- **TASK**: Where in the entries below does "camera" appear? Copy every line that has it.
------ LISTED RECORDS ------
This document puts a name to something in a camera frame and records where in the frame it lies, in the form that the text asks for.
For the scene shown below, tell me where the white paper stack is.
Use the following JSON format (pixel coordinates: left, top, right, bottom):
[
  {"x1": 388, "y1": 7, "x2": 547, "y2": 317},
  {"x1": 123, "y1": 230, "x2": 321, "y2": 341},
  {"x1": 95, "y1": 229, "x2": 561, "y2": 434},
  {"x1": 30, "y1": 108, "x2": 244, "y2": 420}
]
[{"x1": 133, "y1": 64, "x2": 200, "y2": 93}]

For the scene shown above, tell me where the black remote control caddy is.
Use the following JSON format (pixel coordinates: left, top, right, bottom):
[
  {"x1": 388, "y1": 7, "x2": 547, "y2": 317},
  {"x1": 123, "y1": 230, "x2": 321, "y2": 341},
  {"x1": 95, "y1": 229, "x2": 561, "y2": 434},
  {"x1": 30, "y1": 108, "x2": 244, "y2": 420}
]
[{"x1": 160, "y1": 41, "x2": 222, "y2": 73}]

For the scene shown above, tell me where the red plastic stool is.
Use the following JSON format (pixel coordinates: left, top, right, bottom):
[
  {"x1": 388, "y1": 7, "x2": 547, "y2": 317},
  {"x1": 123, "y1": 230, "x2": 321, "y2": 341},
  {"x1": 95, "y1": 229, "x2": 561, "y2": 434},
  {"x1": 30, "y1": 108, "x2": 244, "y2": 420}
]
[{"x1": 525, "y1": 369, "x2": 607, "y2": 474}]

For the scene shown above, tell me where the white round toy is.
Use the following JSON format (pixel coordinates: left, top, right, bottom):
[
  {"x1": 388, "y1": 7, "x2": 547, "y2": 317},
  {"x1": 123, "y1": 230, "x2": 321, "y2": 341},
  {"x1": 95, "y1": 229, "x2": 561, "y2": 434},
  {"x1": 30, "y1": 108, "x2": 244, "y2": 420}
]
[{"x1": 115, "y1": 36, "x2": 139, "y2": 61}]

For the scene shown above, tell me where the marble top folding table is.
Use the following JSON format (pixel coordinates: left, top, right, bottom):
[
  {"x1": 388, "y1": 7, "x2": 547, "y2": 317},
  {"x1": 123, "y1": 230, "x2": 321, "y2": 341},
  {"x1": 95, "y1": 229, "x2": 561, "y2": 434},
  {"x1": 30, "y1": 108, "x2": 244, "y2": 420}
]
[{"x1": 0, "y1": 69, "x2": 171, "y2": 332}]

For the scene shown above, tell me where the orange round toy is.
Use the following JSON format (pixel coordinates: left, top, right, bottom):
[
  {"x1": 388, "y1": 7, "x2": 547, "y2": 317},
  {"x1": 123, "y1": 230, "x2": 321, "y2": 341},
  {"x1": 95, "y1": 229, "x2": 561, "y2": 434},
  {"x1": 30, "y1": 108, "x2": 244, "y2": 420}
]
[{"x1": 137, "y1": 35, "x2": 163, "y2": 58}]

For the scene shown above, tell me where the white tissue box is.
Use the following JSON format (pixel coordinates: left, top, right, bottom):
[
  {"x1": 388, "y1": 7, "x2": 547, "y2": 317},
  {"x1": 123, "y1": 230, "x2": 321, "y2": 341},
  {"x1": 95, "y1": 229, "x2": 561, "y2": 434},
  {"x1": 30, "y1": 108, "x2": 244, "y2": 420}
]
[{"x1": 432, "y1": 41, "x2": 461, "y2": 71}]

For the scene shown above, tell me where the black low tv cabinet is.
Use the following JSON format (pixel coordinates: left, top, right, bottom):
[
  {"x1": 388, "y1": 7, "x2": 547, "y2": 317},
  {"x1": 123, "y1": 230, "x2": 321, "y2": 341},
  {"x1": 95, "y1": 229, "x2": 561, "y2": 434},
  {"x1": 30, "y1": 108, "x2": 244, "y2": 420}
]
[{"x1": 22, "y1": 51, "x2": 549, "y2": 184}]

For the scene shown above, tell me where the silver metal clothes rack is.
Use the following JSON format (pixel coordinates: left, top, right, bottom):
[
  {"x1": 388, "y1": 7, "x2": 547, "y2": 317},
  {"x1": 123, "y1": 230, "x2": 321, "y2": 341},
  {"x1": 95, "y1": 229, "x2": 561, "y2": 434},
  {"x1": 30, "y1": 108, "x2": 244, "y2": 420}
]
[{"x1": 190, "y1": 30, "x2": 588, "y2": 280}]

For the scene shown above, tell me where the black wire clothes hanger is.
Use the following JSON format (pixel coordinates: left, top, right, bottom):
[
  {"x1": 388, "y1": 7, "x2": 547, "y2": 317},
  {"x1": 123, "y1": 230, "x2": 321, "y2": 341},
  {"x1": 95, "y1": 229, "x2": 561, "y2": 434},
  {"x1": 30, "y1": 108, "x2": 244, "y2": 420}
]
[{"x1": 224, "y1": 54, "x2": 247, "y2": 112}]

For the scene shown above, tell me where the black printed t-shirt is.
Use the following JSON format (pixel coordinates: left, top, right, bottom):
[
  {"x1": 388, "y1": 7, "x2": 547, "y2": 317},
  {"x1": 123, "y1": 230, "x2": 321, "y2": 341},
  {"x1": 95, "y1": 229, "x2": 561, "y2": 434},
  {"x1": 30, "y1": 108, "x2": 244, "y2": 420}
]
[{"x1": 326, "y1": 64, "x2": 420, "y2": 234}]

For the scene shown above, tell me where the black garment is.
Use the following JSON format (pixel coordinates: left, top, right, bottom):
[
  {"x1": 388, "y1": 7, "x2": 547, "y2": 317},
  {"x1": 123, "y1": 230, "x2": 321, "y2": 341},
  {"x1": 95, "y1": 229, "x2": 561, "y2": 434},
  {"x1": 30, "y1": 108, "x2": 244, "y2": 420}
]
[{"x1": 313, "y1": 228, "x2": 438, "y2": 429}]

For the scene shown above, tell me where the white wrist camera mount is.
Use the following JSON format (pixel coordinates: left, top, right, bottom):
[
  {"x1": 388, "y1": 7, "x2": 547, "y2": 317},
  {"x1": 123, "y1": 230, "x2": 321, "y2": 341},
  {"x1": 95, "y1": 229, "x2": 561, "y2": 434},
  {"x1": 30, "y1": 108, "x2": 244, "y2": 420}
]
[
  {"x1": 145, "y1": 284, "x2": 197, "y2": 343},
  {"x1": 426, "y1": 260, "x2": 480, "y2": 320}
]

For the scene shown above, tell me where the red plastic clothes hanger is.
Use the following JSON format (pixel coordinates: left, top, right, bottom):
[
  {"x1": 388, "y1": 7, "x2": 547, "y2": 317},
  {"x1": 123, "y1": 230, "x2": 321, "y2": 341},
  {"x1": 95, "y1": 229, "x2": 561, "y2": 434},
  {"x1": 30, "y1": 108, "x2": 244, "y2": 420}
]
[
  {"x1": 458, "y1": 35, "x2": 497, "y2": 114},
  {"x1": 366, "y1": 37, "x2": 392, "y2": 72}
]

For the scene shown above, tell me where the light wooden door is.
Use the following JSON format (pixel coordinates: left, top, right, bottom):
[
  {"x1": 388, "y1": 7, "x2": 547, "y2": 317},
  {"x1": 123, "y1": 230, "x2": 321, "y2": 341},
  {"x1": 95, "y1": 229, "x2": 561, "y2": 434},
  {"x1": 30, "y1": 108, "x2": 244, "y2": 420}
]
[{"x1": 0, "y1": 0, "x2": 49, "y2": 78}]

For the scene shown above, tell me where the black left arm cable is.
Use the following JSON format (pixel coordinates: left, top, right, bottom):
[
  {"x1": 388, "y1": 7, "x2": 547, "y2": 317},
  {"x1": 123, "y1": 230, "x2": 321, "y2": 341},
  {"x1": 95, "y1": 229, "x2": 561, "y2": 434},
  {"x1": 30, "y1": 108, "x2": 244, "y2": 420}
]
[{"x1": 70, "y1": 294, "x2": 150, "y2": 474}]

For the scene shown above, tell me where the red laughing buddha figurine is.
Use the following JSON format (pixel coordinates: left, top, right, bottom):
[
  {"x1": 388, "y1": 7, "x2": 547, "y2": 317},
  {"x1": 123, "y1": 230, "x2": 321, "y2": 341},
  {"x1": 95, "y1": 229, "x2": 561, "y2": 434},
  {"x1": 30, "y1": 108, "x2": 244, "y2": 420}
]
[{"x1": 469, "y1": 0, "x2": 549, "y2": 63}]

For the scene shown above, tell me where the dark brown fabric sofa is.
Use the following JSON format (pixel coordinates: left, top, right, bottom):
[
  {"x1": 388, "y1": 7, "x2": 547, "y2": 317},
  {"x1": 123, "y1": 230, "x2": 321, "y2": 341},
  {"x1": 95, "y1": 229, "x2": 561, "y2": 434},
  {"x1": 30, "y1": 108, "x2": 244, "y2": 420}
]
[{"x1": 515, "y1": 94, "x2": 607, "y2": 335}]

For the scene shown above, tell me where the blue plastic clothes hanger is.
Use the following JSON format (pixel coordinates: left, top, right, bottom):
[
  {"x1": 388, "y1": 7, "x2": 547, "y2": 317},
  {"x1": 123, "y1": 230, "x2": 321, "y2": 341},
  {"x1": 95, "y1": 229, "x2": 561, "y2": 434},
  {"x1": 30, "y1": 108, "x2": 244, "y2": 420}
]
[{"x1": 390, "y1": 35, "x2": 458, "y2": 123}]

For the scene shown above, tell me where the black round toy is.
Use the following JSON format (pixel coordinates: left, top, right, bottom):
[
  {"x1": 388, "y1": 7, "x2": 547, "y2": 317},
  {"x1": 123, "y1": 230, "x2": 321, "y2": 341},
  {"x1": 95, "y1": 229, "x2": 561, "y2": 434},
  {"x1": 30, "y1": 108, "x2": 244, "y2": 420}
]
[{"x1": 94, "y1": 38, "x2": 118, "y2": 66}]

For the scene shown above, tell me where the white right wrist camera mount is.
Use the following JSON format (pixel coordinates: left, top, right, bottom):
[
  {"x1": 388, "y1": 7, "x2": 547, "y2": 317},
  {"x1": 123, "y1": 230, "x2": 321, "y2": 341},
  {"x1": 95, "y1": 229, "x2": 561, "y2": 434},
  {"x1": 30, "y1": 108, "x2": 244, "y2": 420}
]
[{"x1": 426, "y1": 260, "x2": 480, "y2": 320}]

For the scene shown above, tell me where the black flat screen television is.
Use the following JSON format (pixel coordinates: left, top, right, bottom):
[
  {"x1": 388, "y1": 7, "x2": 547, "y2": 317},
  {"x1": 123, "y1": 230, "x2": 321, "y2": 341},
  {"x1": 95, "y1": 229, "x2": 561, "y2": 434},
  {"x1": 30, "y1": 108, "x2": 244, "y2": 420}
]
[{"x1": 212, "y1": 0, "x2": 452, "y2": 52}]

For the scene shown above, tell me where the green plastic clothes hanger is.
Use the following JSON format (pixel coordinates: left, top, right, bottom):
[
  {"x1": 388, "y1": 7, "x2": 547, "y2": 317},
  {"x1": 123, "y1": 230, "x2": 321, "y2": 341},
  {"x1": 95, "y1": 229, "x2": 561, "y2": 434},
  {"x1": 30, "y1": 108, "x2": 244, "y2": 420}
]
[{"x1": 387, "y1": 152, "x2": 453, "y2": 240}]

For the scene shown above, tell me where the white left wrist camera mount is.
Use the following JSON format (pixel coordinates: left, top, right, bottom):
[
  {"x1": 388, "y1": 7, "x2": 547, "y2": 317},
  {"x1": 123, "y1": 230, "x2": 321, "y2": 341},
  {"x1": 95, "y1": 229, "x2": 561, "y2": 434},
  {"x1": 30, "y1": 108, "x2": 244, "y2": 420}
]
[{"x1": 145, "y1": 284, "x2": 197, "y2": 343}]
------
- **EXERCISE RESPONSE**:
This document puts a name to something in a camera frame and records where in the frame it lies, in the form that the text asks for.
For the scene shown above, tell me where the white wrist camera mount is.
For the scene shown above, tell me where the white right wrist camera mount is.
For the scene shown above, tell me where the white left wrist camera mount is.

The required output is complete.